My use case is this: There are a number of implementations of an interface, ICommand, that are JSON-serialized and sent to another system where they are deserialized and used. Part of the interface spec is a string property with the name of the specific type, since a type is needed for deserialization. Reading the type name from the JSON string and switching based on that is simple and it works, but it's also ugly and the switch needs to be updated every time a new implementation is added or a type name is changed for any reason:
Match match = Regex.Match(json, "\"TypeName\":\".*?\"");
if (match.Success)
{
// Add cases here as new command types are defined
switch (match.Value)
{
case "\"TypeName\":\"TypeNumberOne\"":
return JsonConvert.DeserializeObject<TypeNumberOne>(json);
default:
break;
}
}
What I'm hoping to be able to do is generalize the deserialization in some way.
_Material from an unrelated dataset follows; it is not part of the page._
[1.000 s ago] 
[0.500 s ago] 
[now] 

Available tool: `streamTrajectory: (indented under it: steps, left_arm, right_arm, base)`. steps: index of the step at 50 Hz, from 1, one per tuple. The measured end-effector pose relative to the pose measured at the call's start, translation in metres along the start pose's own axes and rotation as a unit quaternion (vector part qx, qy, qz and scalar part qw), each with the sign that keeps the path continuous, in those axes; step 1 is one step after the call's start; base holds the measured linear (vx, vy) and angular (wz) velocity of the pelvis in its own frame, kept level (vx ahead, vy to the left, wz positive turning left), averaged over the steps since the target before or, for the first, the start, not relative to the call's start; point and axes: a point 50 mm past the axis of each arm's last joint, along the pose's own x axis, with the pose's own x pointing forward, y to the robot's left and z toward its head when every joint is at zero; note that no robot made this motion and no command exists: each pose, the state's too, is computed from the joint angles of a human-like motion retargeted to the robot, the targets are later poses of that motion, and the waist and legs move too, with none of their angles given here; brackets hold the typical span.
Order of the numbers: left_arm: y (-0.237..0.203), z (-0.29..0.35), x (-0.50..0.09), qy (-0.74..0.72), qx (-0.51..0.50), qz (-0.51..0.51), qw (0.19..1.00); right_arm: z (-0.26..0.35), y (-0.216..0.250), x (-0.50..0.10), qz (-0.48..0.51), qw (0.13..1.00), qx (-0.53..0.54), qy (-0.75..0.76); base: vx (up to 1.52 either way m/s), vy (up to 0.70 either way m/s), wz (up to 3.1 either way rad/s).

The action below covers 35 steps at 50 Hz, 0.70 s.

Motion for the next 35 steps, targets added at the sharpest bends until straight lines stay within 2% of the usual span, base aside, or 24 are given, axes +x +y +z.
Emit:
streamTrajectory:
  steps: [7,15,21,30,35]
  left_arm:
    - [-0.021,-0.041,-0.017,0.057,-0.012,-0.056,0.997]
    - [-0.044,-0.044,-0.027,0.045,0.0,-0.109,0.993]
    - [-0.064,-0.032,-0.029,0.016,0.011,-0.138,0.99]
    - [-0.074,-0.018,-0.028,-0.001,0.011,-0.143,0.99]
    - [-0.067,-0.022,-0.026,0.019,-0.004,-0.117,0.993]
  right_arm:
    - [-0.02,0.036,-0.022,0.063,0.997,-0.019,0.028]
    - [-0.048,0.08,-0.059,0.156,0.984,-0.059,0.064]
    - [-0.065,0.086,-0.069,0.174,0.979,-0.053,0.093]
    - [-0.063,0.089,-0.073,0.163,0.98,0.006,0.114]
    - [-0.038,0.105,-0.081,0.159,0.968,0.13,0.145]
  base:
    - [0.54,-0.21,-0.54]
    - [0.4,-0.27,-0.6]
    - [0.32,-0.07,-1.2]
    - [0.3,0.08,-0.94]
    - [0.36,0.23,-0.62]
What I'm trying right now is reading the type name out of the JSON and using Type.GetType to get the type, which I'd like in some way to pass to JsonConvert.DeserializeObject<T>. I can get the type just fine, but I can't figure out how to pass it as the T. This
return JsonConvert.DeserializeObject<Type.GetType(string.Format("namespace.{0}", typeName))> (json);
and this
return JsonConvert.DeserializeObject<Type.GetType(string.Format("namespace.{0}", typeName)).MakeGenericType()> (json);
won't even compile; Intellisense says Operator '<' cannot be applied to operands of type 'method group' and 'Type' - evidently it's not seeing the Type-valued expression as a usable T.
Assigning the result of the expression to a variable:
Type commandType = Type.GetType(string.Format("VITL.Library.Commands.{0}", typeName));
return JsonConvert.DeserializeObject<commandType> (json);
results in 'commandType' is a variable but is used like a type.
Is there a way to derive a type at runtime such that it can be used in invoking a generic function?